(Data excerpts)

Start of Block

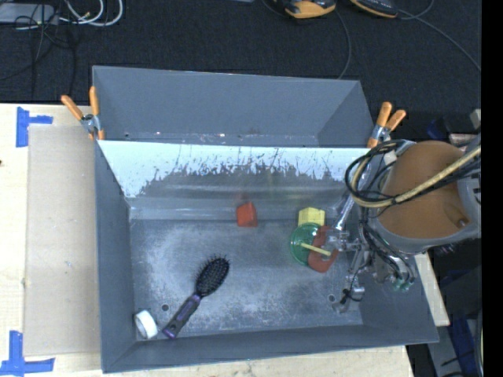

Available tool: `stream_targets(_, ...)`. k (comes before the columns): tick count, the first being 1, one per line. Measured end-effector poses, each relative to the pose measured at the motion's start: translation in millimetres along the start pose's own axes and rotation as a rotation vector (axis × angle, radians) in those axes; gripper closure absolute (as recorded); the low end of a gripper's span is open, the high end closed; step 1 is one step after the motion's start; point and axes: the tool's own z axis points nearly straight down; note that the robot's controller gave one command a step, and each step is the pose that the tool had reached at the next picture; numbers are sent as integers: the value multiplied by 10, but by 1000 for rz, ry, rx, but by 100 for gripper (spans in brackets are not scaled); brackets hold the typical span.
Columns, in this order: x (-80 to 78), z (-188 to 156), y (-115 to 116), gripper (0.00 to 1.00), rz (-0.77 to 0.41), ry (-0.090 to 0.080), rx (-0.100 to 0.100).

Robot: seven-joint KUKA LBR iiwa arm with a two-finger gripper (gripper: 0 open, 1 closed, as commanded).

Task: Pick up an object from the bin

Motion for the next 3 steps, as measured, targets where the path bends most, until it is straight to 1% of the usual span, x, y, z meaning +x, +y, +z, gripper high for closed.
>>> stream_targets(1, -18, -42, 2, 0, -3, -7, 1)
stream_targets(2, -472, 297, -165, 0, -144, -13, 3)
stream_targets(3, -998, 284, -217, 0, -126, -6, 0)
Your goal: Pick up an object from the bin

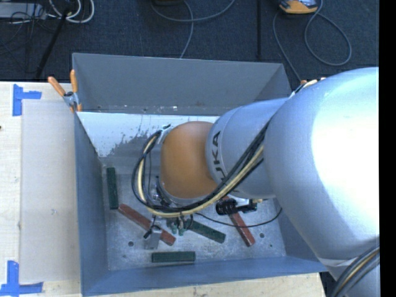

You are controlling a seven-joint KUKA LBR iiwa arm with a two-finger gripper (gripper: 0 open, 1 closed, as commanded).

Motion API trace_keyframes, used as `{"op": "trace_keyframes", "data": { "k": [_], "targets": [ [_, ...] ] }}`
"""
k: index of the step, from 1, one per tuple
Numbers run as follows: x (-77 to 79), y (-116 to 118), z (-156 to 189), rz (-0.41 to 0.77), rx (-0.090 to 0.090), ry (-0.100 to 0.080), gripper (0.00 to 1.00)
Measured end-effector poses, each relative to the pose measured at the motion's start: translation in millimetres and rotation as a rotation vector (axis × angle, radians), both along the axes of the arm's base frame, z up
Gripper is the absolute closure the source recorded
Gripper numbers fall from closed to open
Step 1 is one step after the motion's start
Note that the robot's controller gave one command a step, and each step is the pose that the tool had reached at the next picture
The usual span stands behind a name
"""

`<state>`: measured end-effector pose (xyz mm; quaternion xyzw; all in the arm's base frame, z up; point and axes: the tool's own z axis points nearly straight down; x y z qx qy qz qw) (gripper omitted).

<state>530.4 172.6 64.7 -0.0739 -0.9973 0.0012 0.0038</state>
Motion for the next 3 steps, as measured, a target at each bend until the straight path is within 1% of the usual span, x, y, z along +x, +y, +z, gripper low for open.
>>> {"op": "trace_keyframes", "data": {
  "k": [1, 2, 3],
  "targets": [
    [-10.3, -1.6, 35.5, -0.096, 0.002, -0.007, 0.0],
    [-25.8, 20.0, 34.5, -0.225, 0.0, -0.004, 0.0],
    [-16.6, 0.3, 3.5, -0.421, -0.003, -0.003, 0.0]
  ]
}}
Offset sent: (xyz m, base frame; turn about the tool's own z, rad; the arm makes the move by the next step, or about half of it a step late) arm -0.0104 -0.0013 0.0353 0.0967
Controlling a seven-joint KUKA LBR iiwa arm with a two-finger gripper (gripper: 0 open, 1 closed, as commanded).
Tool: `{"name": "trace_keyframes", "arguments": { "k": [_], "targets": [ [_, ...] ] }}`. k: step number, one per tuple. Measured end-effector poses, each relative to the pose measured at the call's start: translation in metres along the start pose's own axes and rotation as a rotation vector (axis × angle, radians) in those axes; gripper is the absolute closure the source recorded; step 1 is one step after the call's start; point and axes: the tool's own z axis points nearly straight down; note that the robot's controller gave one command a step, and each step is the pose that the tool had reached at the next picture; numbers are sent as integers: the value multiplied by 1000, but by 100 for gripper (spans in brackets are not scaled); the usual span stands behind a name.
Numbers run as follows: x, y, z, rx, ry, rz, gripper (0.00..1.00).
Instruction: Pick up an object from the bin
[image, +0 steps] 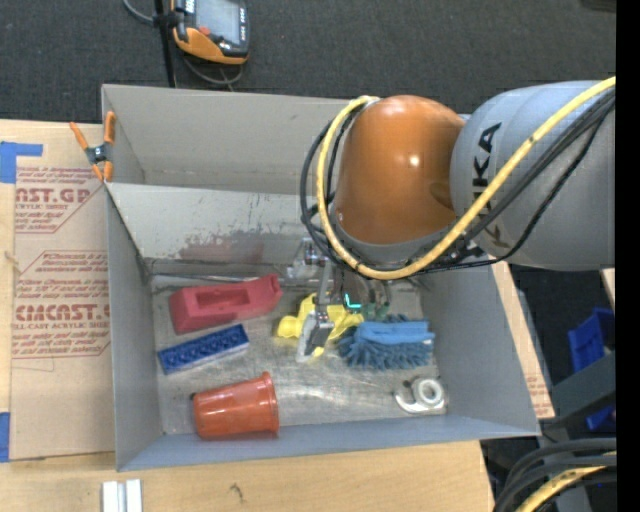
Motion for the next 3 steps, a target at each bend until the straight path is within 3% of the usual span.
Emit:
{"name": "trace_keyframes", "arguments": {
  "k": [1,2,3],
  "targets": [
    [-2,-1,-4,-1,-8,2,0],
    [-16,-32,65,-2,-13,13,0],
    [-34,-115,154,-2,-11,216,0]
  ]
}}
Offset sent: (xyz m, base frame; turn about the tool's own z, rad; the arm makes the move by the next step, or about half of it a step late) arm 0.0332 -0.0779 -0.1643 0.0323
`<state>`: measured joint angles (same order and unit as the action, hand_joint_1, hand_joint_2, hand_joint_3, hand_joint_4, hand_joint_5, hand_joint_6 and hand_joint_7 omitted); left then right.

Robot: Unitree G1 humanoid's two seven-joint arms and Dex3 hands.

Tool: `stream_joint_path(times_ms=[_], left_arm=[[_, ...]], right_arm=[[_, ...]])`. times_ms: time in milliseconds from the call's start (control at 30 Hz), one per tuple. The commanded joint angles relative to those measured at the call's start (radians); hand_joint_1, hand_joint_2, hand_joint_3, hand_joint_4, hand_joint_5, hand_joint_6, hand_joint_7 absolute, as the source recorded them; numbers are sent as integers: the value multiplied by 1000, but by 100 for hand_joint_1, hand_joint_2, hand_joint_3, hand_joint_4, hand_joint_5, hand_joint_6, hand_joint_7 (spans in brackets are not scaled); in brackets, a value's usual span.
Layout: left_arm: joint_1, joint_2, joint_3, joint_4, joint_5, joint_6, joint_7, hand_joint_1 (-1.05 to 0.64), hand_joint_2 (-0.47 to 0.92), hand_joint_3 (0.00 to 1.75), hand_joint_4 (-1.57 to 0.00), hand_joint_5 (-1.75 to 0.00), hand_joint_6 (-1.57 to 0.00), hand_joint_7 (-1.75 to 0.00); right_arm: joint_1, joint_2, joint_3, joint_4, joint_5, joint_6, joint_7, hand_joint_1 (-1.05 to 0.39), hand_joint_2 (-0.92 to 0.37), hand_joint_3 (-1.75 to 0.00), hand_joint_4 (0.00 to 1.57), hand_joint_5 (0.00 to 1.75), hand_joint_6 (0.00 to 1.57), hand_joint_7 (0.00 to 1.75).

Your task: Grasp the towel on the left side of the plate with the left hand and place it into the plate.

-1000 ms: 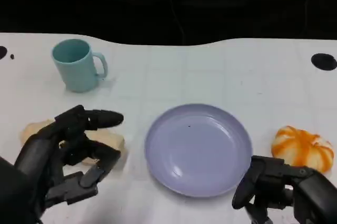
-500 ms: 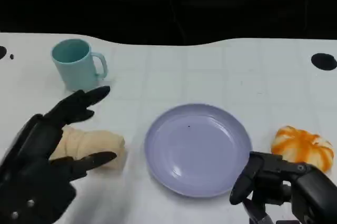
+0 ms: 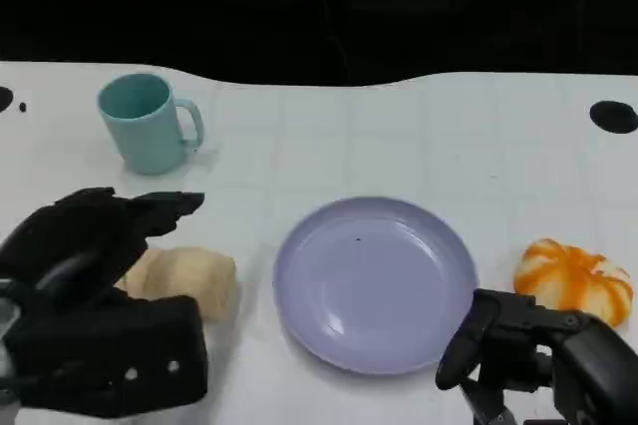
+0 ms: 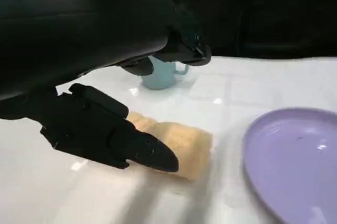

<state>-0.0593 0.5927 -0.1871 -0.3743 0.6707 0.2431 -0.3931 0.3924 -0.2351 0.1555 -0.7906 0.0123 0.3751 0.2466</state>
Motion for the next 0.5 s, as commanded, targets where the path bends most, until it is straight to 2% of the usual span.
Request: stream_joint_path(times_ms=[33, 300, 500], left_arm=[[-75, 9, -68, 115, 98, -3, -13, -50, 84, 0, -24, -33, -36, -1], [-199, -3, -170, 366, 171, -72, 4, -52, 84, 0, -33, -23, -37, 0], [-280, -56, -248, 542, 236, -80, 46, -53, 86, 0, -43, -13, -38, 0]], right_arm=[[9, -9, -7, -10, 4, -6, 0, -14, -56, -106, 78, 165, 72, 132], [19, -11, -10, -14, 6, -9, 2, -14, -56, -105, 78, 166, 71, 133], [24, -11, -8, -19, 4, -8, 1, -14, -57, -105, 78, 165, 71, 132]])
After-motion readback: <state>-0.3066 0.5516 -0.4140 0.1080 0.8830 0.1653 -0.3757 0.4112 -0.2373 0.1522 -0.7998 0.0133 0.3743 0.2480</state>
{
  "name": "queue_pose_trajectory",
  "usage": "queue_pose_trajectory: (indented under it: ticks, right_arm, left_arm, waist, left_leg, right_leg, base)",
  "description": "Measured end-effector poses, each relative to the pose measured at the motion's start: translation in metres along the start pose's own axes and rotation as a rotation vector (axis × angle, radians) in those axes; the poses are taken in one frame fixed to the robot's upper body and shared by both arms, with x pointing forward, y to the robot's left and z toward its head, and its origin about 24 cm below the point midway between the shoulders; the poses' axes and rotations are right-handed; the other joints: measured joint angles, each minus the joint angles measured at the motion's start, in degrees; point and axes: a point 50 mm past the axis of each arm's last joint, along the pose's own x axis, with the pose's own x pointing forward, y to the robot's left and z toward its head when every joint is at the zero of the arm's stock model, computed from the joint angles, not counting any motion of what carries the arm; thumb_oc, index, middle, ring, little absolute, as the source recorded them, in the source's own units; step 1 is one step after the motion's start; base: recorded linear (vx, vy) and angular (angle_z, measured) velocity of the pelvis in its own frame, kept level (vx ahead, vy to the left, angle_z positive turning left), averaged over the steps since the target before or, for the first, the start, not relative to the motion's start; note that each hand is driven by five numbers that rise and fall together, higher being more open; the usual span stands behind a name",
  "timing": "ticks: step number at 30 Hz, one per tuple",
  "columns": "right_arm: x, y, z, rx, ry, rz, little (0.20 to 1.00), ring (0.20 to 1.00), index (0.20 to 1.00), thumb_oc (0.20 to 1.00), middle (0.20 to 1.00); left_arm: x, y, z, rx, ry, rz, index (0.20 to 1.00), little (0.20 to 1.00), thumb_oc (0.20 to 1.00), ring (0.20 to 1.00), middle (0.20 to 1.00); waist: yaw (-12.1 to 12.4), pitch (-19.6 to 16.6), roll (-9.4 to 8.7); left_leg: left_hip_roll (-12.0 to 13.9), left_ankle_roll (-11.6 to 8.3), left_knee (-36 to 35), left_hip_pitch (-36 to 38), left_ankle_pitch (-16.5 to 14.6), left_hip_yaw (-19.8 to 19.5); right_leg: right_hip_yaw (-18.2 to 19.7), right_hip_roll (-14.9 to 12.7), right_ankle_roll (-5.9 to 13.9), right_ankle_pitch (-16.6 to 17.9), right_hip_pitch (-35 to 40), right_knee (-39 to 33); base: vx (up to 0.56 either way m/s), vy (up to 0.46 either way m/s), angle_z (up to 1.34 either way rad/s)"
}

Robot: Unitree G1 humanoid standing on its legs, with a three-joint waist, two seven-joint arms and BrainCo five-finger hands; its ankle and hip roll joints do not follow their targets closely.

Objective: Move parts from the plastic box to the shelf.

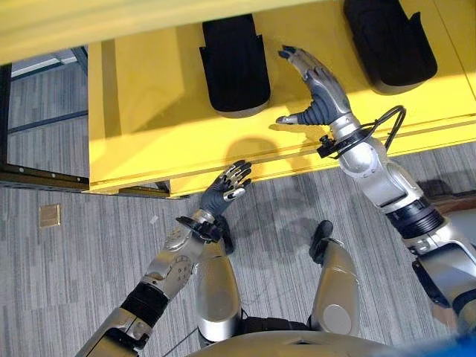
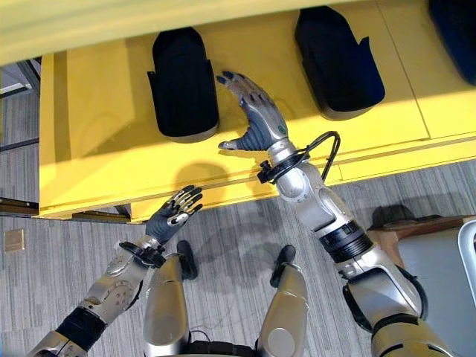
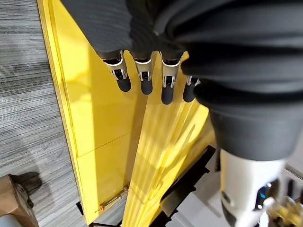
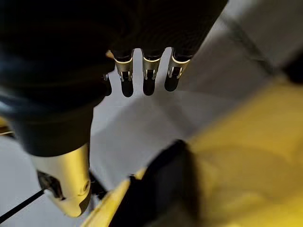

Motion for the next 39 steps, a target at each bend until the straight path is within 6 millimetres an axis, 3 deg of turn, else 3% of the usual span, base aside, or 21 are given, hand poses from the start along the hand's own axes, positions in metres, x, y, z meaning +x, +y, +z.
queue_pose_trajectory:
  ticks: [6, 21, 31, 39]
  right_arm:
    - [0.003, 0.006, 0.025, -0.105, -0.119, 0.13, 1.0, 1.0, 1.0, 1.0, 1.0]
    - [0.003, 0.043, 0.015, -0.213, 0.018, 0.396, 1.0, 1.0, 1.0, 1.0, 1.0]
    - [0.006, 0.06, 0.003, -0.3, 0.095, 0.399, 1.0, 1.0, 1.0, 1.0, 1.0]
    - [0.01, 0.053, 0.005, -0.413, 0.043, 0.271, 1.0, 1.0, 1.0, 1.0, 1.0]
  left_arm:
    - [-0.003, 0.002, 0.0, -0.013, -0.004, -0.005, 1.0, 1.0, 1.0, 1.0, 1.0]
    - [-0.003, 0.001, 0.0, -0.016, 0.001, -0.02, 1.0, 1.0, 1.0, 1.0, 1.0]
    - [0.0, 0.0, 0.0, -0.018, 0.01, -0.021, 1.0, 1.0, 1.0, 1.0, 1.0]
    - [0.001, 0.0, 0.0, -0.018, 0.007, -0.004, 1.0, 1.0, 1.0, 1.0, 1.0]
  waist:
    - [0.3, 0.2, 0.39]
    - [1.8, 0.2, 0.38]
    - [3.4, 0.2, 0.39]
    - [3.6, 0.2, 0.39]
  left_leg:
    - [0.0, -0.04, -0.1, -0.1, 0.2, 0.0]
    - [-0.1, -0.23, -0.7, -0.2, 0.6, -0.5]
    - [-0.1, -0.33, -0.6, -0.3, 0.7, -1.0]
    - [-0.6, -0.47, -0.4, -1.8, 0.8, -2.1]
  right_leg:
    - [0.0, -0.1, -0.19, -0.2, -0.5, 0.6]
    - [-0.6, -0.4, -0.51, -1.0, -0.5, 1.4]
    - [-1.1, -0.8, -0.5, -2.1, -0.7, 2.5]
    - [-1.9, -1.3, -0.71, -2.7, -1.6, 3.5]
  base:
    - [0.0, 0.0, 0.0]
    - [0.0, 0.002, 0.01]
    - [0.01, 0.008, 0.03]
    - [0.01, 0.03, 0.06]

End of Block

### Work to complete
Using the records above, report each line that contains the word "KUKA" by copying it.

### Solution to this problem
Robot: seven-joint KUKA LBR iiwa arm with a two-finger gripper (gripper: 0 open, 1 closed, as commanded).
You are controlling a seven-joint KUKA LBR iiwa arm with a two-finger gripper (gripper: 0 open, 1 closed, as commanded).
Controlling a seven-joint KUKA LBR iiwa arm with a two-finger gripper (gripper: 0 open, 1 closed, as commanded).

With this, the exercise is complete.